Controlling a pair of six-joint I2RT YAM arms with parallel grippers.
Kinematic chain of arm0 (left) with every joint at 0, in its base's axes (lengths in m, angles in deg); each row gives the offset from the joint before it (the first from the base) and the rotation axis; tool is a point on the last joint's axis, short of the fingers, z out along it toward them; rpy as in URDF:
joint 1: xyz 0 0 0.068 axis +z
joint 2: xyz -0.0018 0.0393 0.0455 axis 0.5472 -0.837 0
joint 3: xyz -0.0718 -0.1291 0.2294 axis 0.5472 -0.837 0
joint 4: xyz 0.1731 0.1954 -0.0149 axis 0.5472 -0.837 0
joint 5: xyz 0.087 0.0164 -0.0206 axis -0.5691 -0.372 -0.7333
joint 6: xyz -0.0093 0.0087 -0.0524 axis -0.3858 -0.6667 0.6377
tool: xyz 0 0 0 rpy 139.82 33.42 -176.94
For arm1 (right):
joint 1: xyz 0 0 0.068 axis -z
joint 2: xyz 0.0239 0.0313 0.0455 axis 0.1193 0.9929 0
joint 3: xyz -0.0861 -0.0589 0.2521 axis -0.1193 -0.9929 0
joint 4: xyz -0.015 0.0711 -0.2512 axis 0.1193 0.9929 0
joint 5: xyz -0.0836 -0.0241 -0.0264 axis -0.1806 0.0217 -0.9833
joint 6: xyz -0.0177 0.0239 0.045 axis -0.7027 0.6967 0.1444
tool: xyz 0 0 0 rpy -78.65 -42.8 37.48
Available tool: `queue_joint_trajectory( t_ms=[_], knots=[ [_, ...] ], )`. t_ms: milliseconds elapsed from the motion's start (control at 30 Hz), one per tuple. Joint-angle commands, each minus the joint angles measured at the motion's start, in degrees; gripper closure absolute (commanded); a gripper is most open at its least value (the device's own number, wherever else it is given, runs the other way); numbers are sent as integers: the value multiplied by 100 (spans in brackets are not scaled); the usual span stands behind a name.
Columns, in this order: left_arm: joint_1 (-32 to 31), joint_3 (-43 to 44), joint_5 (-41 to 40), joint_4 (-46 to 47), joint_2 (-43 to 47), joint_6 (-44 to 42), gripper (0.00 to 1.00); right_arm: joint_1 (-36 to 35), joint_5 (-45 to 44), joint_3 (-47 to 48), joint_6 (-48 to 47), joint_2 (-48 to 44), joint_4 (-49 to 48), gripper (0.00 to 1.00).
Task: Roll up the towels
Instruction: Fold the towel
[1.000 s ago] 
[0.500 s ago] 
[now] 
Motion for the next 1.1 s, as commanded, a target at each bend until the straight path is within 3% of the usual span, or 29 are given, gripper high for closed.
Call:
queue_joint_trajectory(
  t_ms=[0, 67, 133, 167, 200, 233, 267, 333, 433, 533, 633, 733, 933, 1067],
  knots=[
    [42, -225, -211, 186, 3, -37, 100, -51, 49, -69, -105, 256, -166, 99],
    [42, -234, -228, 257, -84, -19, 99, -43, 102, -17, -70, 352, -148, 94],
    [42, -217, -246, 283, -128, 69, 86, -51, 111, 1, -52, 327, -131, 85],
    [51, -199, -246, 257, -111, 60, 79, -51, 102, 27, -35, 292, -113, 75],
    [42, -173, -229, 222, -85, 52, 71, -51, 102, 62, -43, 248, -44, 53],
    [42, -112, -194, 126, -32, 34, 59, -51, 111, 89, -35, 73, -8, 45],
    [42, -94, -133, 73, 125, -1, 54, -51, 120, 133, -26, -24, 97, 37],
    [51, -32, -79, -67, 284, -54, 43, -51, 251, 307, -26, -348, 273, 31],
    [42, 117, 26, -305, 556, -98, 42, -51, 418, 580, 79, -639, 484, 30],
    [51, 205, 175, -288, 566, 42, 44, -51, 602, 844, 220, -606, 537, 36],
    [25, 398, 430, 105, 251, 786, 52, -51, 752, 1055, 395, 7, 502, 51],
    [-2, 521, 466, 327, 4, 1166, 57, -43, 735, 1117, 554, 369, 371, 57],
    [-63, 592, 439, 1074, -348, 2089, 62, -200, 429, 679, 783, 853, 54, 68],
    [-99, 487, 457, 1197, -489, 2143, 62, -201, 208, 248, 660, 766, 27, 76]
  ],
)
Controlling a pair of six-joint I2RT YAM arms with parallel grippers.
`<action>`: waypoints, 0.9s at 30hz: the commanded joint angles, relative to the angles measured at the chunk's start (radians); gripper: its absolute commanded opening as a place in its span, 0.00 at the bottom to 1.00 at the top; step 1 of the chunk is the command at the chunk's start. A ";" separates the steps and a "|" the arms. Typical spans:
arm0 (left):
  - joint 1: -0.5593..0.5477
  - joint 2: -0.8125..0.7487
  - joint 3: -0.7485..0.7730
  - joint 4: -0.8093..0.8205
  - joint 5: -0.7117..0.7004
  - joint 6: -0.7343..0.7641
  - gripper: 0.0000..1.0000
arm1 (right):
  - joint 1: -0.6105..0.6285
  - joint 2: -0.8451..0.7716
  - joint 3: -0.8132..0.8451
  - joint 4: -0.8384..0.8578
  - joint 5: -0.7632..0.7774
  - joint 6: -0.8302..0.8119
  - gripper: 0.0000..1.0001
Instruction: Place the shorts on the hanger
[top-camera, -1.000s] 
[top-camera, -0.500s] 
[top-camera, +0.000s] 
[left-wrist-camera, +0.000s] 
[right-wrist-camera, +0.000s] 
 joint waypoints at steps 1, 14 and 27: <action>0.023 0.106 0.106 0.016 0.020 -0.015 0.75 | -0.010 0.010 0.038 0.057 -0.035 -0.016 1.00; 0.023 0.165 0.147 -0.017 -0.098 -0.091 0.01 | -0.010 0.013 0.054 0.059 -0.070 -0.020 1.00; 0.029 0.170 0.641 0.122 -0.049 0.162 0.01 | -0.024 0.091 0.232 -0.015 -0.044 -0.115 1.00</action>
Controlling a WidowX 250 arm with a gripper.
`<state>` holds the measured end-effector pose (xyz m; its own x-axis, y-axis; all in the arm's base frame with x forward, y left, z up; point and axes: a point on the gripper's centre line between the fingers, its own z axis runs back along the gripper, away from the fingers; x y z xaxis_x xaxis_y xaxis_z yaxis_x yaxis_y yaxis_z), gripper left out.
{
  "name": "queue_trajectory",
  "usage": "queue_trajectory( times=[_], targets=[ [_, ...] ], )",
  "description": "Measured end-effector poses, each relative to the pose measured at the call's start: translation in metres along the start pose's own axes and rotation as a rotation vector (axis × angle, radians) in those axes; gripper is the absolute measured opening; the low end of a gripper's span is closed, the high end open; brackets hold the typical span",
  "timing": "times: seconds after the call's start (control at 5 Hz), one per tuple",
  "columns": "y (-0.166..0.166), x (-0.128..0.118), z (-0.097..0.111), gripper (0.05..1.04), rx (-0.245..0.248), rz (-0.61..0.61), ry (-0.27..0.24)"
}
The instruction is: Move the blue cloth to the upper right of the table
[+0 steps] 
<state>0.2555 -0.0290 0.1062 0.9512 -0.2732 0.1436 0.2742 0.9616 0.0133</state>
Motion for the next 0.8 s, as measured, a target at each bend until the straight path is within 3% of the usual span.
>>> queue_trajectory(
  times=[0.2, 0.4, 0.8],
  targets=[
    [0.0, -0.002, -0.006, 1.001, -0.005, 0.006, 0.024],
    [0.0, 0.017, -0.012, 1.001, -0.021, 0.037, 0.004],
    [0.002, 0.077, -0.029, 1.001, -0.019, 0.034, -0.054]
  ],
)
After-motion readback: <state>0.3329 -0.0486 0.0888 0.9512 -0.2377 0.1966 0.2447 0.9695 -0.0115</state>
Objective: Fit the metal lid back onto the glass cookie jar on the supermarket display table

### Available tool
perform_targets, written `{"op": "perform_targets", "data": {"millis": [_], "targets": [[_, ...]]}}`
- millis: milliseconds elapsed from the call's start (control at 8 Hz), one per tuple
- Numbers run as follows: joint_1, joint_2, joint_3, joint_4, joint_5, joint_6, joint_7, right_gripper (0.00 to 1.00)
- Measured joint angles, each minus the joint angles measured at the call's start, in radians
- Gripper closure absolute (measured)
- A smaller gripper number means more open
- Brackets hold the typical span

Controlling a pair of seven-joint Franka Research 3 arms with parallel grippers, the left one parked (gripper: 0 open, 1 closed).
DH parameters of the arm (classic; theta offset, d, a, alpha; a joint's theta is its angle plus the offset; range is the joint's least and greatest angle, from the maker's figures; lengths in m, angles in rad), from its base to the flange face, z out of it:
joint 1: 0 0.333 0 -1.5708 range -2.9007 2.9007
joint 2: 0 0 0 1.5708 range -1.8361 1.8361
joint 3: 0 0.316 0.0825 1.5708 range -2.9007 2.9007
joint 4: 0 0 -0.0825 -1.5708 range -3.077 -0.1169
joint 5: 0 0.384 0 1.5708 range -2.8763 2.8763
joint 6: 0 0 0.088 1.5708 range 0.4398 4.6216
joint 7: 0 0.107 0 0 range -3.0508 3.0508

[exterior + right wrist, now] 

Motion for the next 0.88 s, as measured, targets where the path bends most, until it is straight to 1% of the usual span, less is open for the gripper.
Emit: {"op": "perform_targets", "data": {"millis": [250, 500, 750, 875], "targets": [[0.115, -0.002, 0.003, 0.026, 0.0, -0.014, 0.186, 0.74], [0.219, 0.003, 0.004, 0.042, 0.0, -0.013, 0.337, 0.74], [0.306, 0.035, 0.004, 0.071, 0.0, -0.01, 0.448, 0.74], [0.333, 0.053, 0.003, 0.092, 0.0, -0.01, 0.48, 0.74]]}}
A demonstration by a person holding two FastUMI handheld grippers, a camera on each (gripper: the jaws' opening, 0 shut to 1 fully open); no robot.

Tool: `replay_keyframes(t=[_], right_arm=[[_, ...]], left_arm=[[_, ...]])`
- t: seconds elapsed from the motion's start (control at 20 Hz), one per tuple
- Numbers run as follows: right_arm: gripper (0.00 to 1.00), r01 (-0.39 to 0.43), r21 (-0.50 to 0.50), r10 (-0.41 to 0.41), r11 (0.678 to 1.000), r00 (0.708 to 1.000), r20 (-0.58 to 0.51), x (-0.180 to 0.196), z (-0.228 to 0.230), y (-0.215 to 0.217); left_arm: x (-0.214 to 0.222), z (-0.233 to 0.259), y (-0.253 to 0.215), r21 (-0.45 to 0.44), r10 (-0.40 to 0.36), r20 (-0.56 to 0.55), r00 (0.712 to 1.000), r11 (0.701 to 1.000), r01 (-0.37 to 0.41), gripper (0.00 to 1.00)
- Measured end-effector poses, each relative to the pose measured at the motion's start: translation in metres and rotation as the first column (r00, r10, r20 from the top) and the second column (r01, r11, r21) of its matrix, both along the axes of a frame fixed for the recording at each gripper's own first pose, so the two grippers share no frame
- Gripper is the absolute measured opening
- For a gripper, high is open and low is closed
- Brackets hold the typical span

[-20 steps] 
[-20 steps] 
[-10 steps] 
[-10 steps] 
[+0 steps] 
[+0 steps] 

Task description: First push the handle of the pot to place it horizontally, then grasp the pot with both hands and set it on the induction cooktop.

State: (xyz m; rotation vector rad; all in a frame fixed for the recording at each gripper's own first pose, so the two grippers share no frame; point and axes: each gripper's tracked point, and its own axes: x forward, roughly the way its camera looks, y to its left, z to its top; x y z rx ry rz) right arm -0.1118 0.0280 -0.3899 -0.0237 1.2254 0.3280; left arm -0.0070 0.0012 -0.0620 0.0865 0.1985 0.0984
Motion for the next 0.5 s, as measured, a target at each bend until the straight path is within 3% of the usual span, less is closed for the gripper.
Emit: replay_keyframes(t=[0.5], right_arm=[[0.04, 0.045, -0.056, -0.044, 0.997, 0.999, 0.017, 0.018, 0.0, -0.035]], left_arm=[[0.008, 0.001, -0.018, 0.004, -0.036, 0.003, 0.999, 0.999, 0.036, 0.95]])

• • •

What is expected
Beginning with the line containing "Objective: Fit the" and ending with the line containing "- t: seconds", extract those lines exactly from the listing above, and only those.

Your response
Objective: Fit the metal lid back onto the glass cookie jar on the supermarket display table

### Available tool
perform_targets, written `{"op": "perform_targets", "data": {"millis": [_], "targets": [[_, ...]]}}`
- millis: milliseconds elapsed from the call's start (control at 8 Hz), one per tuple
- Numbers run as follows: joint_1, joint_2, joint_3, joint_4, joint_5, joint_6, joint_7, right_gripper (0.00 to 1.00)
- Measured joint angles, each minus the joint angles measured at the call's start, in radians
- Gripper closure absolute (measured)
- A smaller gripper number means more open
- Brackets hold the typical span

Controlling a pair of seven-joint Franka Research 3 arms with parallel grippers, the left one parked (gripper: 0 open, 1 closed).
DH parameters of the arm (classic; theta offset, d, a, alpha; a joint's theta is its angle plus the offset; range is the joint's least and greatest angle, from the maker's figures; lengths in m, angles in rad), from its base to the flange face, z out of it:
joint 1: 0 0.333 0 -1.5708 range -2.9007 2.9007
joint 2: 0 0 0 1.5708 range -1.8361 1.8361
joint 3: 0 0.316 0.0825 1.5708 range -2.9007 2.9007
joint 4: 0 0 -0.0825 -1.5708 range -3.077 -0.1169
joint 5: 0 0.384 0 1.5708 range -2.8763 2.8763
joint 6: 0 0 0.088 1.5708 range 0.4398 4.6216
joint 7: 0 0.107 0 0 range -3.0508 3.0508

[exterior + right wrist, now] 

Motion for the next 0.88 s, as measured, targets where the path bends most, until it is straight to 1% of the usual span, less is open for the gripper.
Emit: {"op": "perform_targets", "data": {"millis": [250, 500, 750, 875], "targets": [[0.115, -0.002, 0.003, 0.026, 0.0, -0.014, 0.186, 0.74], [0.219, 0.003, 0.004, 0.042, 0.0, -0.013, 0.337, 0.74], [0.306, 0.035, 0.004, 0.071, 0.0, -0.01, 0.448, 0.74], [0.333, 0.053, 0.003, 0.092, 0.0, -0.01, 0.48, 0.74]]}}
A demonstration by a person holding two FastUMI handheld grippers, a camera on each (gripper: the jaws' opening, 0 shut to 1 fully open); no robot.

Tool: `replay_keyframes(t=[_], right_arm=[[_, ...]], left_arm=[[_, ...]])`
- t: seconds elapsed from the motion's start (control at 20 Hz), one per tuple

No more is needed to finish this exercise.